- **EXERCISE DETAILS**: Among the lines of the records below, copy those that hold the word "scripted".

======== MATERIAL SHOWN

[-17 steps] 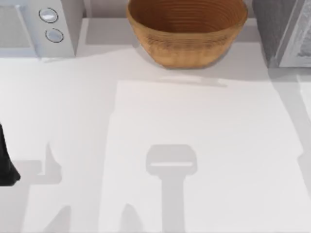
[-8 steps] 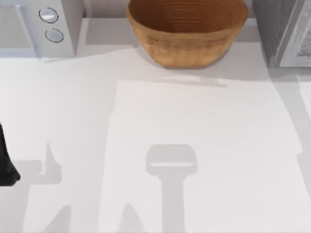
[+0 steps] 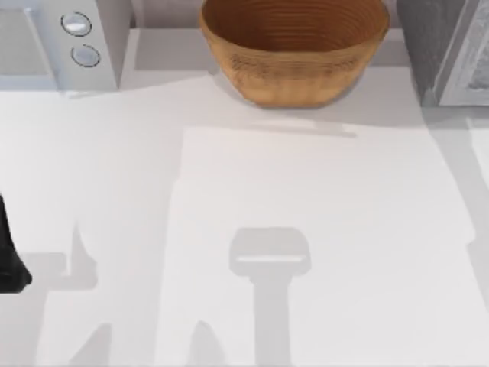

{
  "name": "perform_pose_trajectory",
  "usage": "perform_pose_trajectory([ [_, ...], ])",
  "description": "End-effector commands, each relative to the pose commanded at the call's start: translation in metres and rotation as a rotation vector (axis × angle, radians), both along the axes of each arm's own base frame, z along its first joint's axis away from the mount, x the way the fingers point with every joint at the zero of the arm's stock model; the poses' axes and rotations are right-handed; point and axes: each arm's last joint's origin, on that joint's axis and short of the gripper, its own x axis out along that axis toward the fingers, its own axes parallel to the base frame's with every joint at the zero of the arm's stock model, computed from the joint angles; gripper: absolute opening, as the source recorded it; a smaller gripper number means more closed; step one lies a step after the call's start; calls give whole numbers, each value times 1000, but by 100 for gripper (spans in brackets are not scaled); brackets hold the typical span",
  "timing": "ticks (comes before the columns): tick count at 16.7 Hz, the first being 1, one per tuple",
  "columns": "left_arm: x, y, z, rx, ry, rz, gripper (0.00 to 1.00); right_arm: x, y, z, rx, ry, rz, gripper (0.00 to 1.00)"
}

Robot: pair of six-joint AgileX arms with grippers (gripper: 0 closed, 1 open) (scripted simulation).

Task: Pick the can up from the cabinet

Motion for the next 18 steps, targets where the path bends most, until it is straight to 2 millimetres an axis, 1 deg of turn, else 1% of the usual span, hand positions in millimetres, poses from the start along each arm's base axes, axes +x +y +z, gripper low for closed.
perform_pose_trajectory([
  [1,0,0,0,0,0,0,100,0,0,0,0,0,0,0],
  [9,0,0,0,0,0,0,100,0,0,0,1,-1,2,0],
  [11,0,0,0,0,0,0,100,-6,1,3,1,2,1,0],
  [12,0,0,0,0,0,0,100,-15,3,8,1,5,0,0],
  [13,0,0,0,0,0,0,100,-28,4,14,1,7,1,0],
  [14,0,0,0,0,0,0,100,-45,6,22,1,6,1,0],
  [16,0,0,0,0,0,0,100,-90,6,41,2,-2,2,0],
  [18,0,0,0,0,0,0,100,-137,5,54,3,-7,2,0],
])
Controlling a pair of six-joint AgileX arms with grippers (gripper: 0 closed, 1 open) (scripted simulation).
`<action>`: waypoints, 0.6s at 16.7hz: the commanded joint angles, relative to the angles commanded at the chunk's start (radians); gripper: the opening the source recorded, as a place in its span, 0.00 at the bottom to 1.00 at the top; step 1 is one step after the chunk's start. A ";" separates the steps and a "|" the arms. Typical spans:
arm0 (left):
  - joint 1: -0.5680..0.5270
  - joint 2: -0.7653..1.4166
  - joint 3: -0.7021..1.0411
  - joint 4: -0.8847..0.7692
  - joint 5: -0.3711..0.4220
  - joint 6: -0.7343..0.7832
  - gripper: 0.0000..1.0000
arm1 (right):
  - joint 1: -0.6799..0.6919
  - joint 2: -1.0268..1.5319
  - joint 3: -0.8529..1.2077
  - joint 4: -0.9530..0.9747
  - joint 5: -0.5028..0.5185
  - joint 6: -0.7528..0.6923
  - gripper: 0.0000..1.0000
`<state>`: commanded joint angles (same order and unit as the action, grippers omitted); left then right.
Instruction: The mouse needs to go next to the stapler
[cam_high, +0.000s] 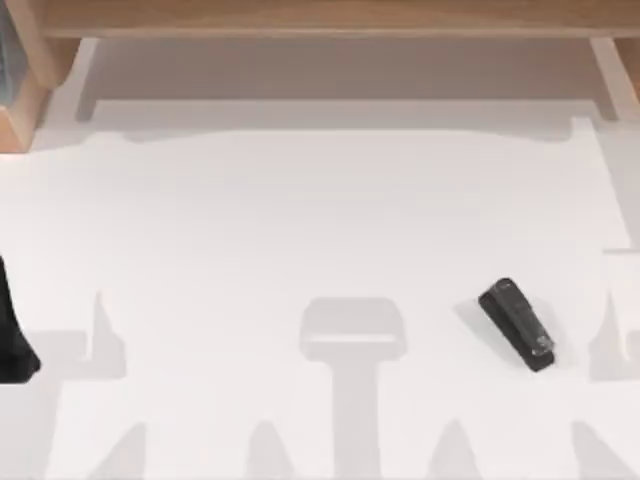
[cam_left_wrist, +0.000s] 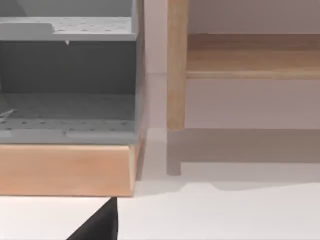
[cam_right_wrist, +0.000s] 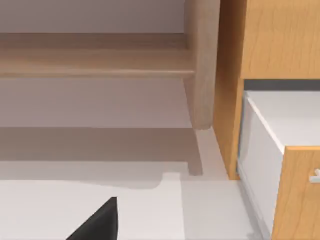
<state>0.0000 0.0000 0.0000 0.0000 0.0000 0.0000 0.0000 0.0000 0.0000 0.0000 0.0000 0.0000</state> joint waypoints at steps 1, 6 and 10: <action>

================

- **ANSWER SECTION**:
Robot: pair of six-joint AgileX arms with grippers (gripper: 0 closed, 1 open) (scripted simulation).
Controlling a pair of six-joint AgileX arms with grippers (gripper: 0 closed, 1 open) (scripted simulation).

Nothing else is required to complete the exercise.